The first reported bioactive glass (BG)  was formed by Professor Larry Hench in 1969 with the composition of 45 wt.% SiO₂, 24.5 wt.% Na₂O,  24.5 wt.% CaO and 6 wt.% P₂O₅ (Cooper 2006). This discovery was also the beginning of the second generation of biomaterials that had the ability to bond with host tissues [4, 16]. The most amazing feature about the BG was finding the ability to development very strong interfacial bonds with adjoining tissues. Moreover, BG has the highest bioactivity in vivo index (IB>8) among all bio ceramics [6, 17].

In spite of its astounding biocompatibility and bone bonding capability, BG has limited demands as a  scaffold  material  due  to  its  poor  mechanical  properties  [7,9].The most amazing feature about the BG finding was its ability to improve very strong interfacial bonds with surrounding tissues [10]. Moreover, BG has the highest in vivo bioactivity index among all bio ceramics [6]. In spite of its surprising biocompatibility and the bone bonding capability, BG has limited requests as a scaffold material due to its poor mechanical properties [7, 10]. The mixture of the bioactive glass particles with chitosan affords its special properties such as augmentation of bioactivity and mechanical properties. The carbon nanotube (CNTs) is one type of nanomaterials with potential tissue engineering (TE) applications [6,18]. It has been used for the regeneration of different tissues including bone and cartilage [19-21]. However, the insufficient porosity and toughness are known as their important drawbacks for tissue engineering applications which are necessary for vascularization and cellular ingrowth [22] and load-bearing circumstances [23, 24], respectively. The carbon nanotube has been used as a supplementary component owing to its unique mechanical and bioactivity properties [25,26]. Nevertheless, when using CNTs as a second component in either ceramic, polymer or metal composite, the distribution of carbon nanotube and carbon nanotube/matrix interaction factor is a serious issue because the uniform dispersion leads to real load transfer to the nanotube system and has an effect on the properties of the final composite [18, 27]. The other significant factor is wettability of CNTs [19,28] because they are intrinsically highly hydrophobic and chemically inert in nature which may compromise the effectiveness of CNTs-matrix interactions. Thus, surface modification (e.g. using surfactant) is suggested to achieve effective CNTs-matrix interaction [29-31].

Serg et al in 2020 investigated on  the review of bioactive glass/natural polymer composites.This review presented the state of the art and upcoming perspectives of collagen, gelatin, silk fibroin, hyaluronic acid, chitosan, alginate, and cellulose matrices combined with BG particles to improve composites such as scaffolds, injectable fillers, membranes, hydrogels, and coatings. Highlighting is dedicated to the biological potentialities of these hybrid systems, which stared rather promising toward a wide spectrum of requests [32]. Moreover, Shrestha et al.,reported the Engineered cellular microenvironments from functionalized multiwalled carbon nanotubes integrating Zein/Chitosan @Polyurethane for bone cell regeneration.  They enhanced functional connectivity between cells and scaffolds.
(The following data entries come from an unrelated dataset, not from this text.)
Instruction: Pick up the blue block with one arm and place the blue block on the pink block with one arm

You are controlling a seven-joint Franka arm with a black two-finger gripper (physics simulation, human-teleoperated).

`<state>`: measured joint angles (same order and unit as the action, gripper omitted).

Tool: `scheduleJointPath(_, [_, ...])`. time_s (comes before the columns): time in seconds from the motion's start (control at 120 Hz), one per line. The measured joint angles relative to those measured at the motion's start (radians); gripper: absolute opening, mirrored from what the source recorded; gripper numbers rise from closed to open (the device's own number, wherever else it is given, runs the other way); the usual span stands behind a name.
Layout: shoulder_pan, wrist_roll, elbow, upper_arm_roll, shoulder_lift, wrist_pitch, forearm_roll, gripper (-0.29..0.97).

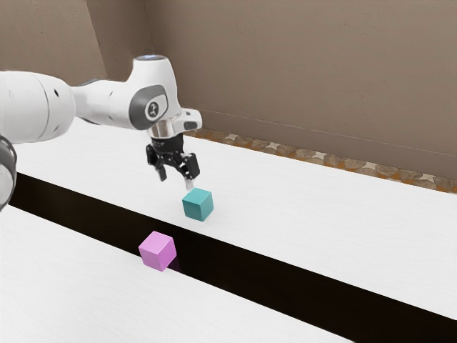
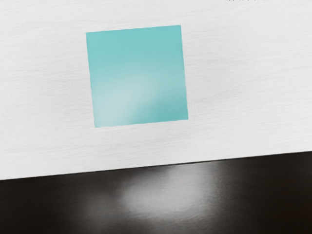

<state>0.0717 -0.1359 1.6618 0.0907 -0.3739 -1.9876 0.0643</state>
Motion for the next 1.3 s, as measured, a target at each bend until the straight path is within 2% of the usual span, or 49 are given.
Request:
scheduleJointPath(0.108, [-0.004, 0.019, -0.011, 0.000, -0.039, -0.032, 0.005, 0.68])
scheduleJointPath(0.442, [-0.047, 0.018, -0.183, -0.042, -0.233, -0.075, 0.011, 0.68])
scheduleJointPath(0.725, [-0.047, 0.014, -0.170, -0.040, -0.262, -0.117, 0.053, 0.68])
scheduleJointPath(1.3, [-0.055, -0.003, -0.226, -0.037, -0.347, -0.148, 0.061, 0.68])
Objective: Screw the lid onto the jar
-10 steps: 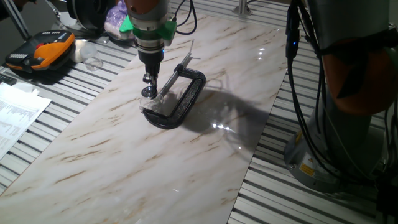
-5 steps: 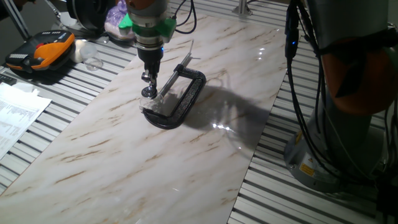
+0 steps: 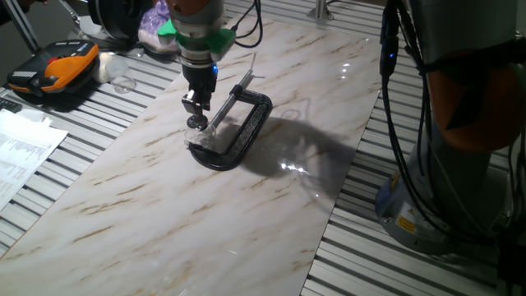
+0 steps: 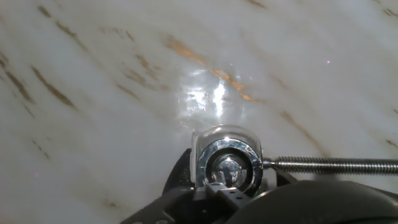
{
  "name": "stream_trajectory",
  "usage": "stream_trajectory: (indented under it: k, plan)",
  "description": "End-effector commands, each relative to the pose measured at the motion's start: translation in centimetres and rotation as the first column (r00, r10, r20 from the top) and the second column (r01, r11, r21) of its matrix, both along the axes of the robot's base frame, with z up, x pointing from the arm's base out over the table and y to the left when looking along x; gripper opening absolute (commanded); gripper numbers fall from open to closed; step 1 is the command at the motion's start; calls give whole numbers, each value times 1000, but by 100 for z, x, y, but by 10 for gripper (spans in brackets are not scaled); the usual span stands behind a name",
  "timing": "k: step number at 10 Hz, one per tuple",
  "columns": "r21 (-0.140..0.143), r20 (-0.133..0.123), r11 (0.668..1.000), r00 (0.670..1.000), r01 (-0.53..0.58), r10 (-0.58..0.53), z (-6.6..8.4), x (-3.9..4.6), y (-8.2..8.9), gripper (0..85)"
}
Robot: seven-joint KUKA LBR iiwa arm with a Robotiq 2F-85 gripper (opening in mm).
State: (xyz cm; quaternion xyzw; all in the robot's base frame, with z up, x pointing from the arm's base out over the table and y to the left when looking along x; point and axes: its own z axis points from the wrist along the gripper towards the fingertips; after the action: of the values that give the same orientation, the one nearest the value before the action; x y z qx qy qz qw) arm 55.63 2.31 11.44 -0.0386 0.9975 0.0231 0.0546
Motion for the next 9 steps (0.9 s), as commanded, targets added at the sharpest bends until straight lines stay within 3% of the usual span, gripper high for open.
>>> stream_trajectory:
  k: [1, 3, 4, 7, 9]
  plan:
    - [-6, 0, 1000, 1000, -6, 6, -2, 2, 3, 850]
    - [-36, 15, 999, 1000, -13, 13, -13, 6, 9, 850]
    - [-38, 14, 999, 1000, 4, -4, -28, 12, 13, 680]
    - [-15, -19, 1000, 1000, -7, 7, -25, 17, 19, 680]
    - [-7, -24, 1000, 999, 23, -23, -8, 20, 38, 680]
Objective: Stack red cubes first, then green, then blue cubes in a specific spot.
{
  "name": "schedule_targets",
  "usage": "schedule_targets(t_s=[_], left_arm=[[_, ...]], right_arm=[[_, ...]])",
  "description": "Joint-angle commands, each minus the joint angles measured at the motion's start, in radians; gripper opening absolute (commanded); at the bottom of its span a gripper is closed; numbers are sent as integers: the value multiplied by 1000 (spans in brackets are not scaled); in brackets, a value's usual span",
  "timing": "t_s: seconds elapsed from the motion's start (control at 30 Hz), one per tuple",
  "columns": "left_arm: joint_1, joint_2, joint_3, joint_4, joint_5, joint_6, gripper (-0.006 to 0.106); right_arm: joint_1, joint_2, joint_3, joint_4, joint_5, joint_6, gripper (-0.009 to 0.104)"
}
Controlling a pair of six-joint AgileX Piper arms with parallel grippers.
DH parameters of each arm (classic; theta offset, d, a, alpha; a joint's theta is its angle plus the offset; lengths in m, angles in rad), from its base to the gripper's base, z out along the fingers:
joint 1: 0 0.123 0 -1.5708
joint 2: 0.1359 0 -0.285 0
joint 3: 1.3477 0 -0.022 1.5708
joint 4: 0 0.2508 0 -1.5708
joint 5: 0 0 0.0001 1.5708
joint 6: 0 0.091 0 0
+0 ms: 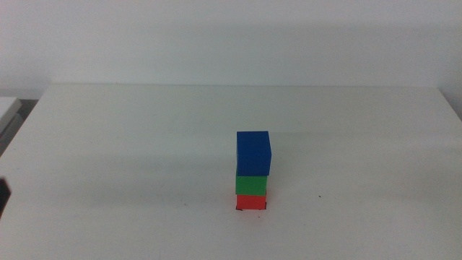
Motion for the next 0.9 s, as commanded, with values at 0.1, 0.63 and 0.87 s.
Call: schedule_targets(t_s=[0.1,0.63,0.87], left_arm=[[128,-167,167,-103,-88,-2,94],[203,-198,376,-139,-282,-2,94],[203,-198,376,-126,-228,-2,94]], right_arm=[[-6,-209,208,-33,-1,-9,93],[-12,-381,299,-41,47,-9,93],[-12,-381,299,-41,47,-9,93]])
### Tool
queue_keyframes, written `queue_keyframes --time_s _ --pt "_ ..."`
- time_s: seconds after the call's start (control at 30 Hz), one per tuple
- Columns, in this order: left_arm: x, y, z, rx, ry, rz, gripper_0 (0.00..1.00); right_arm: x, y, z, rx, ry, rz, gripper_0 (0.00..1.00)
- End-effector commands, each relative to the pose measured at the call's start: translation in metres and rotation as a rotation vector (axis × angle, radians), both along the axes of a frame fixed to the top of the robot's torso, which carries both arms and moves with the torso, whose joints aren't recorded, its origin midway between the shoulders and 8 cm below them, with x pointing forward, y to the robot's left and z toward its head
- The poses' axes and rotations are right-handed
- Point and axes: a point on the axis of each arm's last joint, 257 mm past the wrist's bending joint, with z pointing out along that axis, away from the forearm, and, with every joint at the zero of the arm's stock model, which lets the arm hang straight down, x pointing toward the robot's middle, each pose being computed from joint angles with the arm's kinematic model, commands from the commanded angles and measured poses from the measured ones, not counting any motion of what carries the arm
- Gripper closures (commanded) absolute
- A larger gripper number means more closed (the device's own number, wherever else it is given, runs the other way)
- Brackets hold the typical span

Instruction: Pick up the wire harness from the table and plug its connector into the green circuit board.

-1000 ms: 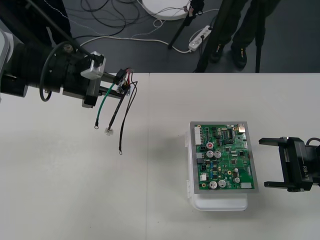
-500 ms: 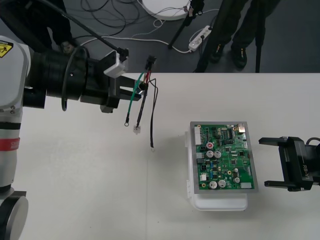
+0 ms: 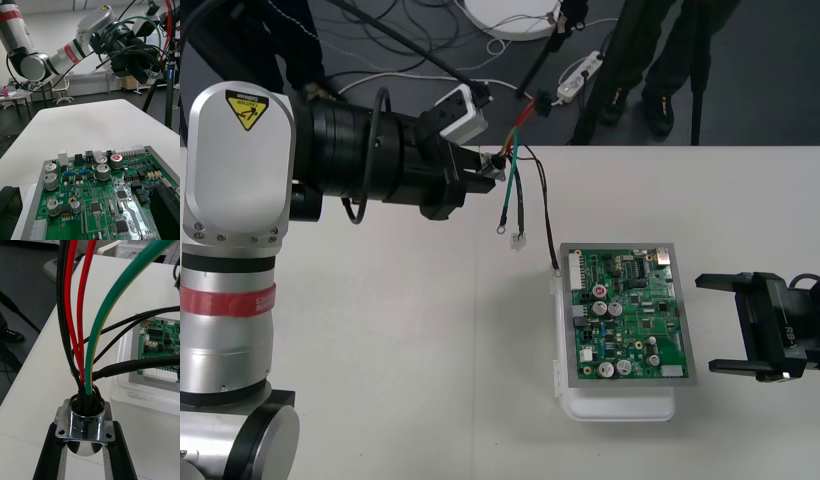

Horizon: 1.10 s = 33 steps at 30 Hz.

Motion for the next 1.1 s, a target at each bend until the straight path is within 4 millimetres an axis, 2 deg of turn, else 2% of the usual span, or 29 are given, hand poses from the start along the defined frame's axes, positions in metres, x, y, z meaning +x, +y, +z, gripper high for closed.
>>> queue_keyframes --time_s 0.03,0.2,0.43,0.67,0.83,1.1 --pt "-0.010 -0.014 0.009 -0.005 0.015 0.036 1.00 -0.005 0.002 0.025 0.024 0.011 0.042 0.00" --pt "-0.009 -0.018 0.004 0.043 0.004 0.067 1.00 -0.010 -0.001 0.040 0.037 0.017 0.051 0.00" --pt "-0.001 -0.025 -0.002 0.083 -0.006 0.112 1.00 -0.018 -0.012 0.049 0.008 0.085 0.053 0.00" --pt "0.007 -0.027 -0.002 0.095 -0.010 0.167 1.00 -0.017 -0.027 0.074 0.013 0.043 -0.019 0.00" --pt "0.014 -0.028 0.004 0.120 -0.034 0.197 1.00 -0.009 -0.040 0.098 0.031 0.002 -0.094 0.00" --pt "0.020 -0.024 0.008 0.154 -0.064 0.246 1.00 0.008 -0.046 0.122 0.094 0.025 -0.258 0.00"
Also, Zein/Chitosan and fMWCNTs have synergistic effects to support osteogenic differentiation [33].

To our best knowledge, the CNT-reinforced bioglass S646/chitosan containing various amounts of s646 bioactive glass has not been reported in the literature. To this end, the novelty of this report is to prepare the bioactive glass S646 and then preparation of bio glass S646/chitosan CNTs nano composite via adding different amounts of bio glass S646 as the second phase. Then, the morphological and microstructure properties and cell viability of nano composites are being investigated.

EXPERIMENTAL ACTIVITIES

Synthesis of bioactive glass of S646 and bioactive glasses of S646/ chitosan/CNT nanocomposites

For synthesis of bioactive glasses of S646/ chitosan/CNT nanocomposites, two sols of bioactive glass and chitosan were prepared. The sol of bioactive glass of S646 was prepared by hydrolysis of 56 ml tetraethoxysilane (TEOS,98%,Merck) in 350 ml of the distilled water and 350 ml ethanol (98%, Merck) at room temperature and then the pH adjusted at 2 by nitric acid (96%, Merck) with continuous stirring for 1 h. Then, 24.5 g hydrated calcium nitrate (97%, Merck) was added to the above solution and continued the stirring until the dissolving. After that, 21.07 g  NaNO₃ (97%, Merck) was added to the above mixture (the previous mixture was named solution A) and then, 10 g ethylene glycol(99%, Merck) and 3.43 g ammonium dehydrogenase  phosphate were added  to 400 ml  the distilled water (this mixture was named solution B). Furthermore, solution (B) was gradually added to solution (A) with continuous stirring overnight.The obtained sol was dried at 60°C temperature for 12 h until it became uniform and transparent gel. The obtained gels were centrifuged and washed with ethanol four times and then dried at 100 ºC for 48 h, and subsequently grinded with mortar and pestle.

CNTs prepared by the Chengdu Institute of Organic Chemistry, Chinese Academy of Sciences. The suspensions of 0.05 g chitosan with 100 ml of acetic acid 3% were mixed and vigorously stirred at 25°C for 30 min. After that 0.0005 g CNT was slowly added to the solution and stirred until it became uniform. Then, different amounts of S646 bioactive glass (0.0045, 0.0075, 0.01 g) were vigorously added to the solution and stirred at 25°C for 12 h and dried at 100 ºC for 48 h.To study and evaluate the thermal behavior of a S646 bioactive glass powder and to estimate the calcination temperature as well as the crystallinity and the simulated particle size of S646 glass, the simultaneous thermal analysis (STA,) NETZSCH STA 449 F1, Germany) was performed. Phase identification was carried out by X-ray diffraction (XRD, PW1800, Philips) using nickel-filtered Cu Kα radiation in the range of 2θ = 10°-80° with a scanning speed of 5° min^-1.The crystallite size was determined by the Scherrer method. The equation was calculated as below:

t = 0.89λ/βcos θ                                                  (1)

Where t is the crystallite size (in nm), λ is the wavelength of X-ray diffraction (in nm), β is the full width at half-maximum, and θ is the Bragg diffraction angle. (Lindfors 2010; Kolk 2012).The crystallinity degree of the hydroxyapatite phase was calculated using X-ray diffraction patterns according to equation 2:

X_c =1-(V_112/300-I₃₀₀)                                             (2)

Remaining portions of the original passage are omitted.